Data extracted from a collection:
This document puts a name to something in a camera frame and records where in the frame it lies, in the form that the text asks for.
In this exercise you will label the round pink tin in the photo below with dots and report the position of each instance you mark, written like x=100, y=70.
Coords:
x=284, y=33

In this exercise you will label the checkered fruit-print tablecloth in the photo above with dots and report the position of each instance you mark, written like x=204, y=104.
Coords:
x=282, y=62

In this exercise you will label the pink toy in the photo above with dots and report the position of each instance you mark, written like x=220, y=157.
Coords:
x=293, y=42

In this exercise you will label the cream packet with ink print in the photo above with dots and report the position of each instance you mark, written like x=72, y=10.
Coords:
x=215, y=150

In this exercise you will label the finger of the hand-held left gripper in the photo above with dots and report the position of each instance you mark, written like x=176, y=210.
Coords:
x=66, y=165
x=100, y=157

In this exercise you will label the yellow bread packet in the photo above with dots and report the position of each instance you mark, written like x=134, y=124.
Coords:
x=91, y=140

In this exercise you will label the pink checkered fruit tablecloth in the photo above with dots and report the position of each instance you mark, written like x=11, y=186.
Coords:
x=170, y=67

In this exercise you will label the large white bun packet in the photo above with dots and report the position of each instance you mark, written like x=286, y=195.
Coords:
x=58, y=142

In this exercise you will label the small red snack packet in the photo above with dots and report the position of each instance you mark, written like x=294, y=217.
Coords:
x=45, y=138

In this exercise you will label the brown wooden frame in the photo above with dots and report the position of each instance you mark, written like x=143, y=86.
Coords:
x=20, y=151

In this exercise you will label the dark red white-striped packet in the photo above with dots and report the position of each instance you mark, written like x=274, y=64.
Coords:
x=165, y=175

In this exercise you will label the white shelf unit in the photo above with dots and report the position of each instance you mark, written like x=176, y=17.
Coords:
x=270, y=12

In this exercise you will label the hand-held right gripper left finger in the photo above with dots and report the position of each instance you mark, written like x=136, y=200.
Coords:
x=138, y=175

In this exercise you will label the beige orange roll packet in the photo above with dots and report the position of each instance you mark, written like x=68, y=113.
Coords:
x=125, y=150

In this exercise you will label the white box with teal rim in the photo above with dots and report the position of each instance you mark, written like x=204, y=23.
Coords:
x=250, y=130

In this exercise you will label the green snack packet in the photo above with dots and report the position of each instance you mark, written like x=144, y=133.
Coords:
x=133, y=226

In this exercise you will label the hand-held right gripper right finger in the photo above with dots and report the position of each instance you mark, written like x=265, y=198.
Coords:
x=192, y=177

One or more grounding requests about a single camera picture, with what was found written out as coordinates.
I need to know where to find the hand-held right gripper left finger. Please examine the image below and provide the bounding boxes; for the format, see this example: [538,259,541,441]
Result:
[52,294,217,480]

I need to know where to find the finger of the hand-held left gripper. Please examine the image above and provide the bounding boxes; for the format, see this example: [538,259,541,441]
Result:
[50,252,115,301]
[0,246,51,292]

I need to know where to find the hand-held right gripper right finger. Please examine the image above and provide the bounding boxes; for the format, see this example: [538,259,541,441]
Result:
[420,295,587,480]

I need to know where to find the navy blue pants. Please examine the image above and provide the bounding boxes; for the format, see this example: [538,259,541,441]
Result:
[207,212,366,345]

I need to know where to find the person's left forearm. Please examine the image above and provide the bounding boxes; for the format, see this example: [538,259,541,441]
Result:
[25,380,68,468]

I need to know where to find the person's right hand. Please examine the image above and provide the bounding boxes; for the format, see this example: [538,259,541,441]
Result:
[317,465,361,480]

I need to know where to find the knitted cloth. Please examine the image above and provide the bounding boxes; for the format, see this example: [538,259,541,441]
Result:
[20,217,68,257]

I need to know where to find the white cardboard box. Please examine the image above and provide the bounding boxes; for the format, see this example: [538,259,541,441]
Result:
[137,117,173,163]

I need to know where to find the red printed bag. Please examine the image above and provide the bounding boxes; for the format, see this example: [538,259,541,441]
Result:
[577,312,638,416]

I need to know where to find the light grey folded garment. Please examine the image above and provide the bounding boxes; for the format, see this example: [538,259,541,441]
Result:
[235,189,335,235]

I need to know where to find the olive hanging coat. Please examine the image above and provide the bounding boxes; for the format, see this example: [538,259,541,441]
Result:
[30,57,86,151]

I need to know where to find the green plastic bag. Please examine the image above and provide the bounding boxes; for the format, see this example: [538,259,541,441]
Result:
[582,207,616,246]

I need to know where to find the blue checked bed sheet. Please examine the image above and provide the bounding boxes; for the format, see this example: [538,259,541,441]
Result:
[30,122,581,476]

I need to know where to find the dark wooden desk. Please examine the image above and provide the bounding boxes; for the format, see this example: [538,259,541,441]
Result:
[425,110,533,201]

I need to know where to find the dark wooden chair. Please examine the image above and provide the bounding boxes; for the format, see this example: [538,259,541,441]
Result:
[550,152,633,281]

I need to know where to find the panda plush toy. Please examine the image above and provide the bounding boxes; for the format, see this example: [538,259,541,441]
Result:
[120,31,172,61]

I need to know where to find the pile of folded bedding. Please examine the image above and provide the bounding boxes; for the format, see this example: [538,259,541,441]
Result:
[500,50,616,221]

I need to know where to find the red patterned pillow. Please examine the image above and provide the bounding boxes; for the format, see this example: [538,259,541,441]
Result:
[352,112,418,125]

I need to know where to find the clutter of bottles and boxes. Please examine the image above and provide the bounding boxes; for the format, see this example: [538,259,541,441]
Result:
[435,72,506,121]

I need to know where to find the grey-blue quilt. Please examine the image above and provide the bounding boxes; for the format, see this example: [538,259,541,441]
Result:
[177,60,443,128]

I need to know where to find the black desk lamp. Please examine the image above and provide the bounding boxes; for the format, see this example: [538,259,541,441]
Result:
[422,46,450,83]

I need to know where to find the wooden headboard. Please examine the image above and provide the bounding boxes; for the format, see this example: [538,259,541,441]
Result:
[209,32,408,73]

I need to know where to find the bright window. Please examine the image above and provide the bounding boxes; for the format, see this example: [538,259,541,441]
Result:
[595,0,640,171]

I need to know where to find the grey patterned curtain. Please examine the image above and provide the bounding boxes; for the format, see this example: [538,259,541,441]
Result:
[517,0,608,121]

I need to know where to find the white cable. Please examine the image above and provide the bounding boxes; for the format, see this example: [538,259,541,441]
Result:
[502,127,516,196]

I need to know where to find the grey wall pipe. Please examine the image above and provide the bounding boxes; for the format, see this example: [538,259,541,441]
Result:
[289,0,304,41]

--

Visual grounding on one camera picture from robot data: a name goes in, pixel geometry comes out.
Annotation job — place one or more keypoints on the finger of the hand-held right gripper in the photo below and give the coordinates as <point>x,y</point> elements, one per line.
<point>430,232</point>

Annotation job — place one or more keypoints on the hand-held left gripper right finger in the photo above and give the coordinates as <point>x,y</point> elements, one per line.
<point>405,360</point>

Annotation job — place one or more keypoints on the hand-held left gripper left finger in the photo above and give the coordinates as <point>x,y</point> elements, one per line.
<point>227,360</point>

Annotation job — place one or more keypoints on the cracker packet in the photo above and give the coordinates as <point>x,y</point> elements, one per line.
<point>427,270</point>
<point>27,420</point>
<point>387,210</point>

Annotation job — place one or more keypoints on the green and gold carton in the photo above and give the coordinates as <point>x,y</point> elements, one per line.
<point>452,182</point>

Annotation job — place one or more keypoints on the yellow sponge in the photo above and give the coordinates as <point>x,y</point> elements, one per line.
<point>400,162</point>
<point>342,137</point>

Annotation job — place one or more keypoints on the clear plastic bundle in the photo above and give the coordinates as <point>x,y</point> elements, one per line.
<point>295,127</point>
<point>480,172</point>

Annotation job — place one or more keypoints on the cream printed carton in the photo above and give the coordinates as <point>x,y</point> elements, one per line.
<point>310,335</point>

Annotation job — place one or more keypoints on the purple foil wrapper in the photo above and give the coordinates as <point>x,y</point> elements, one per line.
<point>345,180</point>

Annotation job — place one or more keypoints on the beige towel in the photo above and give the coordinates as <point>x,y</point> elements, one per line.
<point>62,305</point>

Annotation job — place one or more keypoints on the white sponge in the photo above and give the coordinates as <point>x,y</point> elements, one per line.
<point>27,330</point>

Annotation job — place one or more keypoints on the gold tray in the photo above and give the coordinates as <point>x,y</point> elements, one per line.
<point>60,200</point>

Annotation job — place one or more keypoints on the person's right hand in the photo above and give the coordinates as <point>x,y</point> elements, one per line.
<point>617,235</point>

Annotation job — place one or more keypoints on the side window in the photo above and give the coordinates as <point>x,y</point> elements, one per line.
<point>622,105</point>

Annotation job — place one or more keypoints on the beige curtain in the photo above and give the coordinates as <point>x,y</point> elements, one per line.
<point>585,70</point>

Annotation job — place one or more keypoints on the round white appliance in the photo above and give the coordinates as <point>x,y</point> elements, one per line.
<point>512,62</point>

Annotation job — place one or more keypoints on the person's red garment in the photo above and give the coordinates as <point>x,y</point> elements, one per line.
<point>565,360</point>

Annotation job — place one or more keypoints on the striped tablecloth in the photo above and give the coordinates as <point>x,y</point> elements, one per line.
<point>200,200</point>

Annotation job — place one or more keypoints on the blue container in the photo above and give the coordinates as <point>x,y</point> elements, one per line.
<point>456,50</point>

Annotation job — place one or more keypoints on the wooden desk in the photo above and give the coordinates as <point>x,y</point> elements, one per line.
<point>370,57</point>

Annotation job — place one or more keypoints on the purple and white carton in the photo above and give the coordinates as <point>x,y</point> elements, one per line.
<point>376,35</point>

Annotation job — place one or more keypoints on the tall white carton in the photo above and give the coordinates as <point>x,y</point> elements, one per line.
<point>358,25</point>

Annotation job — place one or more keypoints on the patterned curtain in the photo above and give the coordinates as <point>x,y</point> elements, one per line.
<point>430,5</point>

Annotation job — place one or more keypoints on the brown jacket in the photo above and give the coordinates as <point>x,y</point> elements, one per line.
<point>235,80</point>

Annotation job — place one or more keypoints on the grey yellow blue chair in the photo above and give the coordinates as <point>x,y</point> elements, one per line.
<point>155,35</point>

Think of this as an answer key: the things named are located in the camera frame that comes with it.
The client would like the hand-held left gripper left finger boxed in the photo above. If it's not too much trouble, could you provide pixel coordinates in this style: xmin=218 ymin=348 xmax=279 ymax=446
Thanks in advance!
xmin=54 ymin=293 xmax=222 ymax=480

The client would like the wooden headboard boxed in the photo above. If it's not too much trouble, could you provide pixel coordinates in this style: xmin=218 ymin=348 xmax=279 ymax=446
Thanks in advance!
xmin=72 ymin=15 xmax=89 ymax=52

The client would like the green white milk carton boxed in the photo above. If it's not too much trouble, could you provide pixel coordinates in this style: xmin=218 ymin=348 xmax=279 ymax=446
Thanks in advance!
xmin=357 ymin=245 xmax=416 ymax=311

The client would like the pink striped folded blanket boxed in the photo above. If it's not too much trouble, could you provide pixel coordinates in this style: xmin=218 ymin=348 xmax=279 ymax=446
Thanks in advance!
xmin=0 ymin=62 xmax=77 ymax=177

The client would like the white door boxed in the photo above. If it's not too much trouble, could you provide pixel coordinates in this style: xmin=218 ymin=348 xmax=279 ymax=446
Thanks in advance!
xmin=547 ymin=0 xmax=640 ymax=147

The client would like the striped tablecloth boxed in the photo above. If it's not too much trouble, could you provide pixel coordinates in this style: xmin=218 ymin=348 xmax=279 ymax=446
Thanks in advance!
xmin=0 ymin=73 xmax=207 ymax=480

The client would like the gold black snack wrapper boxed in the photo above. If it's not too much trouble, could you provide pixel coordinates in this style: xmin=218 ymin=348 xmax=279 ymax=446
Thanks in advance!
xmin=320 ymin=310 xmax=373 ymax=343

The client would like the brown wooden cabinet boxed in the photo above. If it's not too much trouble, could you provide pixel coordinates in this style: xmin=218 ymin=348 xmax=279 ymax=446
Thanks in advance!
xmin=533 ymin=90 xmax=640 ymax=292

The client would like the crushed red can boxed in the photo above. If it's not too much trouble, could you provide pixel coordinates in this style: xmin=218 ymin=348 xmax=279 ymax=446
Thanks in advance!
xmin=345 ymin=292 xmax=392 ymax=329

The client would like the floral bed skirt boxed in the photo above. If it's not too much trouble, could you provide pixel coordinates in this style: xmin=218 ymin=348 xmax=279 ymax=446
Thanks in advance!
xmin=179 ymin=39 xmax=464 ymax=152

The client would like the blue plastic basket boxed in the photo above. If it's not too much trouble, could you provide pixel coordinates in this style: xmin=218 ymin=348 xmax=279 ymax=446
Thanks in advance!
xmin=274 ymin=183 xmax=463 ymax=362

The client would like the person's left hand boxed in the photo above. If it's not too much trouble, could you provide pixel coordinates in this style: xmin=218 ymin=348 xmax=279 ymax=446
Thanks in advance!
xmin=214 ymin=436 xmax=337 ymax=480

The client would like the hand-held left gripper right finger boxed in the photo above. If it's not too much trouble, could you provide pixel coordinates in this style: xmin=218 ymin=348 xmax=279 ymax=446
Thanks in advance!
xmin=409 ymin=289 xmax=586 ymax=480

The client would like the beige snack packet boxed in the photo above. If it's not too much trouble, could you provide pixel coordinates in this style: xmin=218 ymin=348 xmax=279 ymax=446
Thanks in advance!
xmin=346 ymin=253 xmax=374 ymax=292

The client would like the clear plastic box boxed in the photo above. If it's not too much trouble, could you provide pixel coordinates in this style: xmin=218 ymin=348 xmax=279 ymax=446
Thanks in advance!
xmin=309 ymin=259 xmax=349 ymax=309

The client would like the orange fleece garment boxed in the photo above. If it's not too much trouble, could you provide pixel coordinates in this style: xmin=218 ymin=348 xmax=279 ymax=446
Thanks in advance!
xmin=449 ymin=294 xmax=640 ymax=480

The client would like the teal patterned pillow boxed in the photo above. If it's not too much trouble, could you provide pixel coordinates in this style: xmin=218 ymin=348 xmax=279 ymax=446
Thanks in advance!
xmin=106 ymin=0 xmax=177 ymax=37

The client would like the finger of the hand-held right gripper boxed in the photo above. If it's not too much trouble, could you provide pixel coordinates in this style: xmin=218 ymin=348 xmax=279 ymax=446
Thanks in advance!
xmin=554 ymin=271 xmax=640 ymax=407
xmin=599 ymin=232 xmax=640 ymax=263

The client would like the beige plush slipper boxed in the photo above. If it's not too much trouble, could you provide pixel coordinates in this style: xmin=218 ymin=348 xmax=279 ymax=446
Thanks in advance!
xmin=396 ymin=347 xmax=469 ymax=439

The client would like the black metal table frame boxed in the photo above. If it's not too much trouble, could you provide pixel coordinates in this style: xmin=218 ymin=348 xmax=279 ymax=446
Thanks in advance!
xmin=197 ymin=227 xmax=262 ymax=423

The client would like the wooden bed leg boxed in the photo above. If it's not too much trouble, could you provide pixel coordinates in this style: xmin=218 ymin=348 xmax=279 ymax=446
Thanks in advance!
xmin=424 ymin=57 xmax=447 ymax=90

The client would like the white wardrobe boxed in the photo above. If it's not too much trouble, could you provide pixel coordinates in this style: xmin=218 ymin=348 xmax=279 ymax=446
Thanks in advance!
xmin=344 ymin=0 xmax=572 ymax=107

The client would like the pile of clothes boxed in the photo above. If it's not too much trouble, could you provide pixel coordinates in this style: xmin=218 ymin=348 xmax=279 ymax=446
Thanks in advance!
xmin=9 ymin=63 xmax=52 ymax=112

What this task involves: Show all lines above that contain "grounding".

Solution for this problem:
One or more grounding requests about a single camera picture, with what was found written out as coordinates.
Visual grounding on one camera picture from robot data: a name goes in, pixel geometry comes out.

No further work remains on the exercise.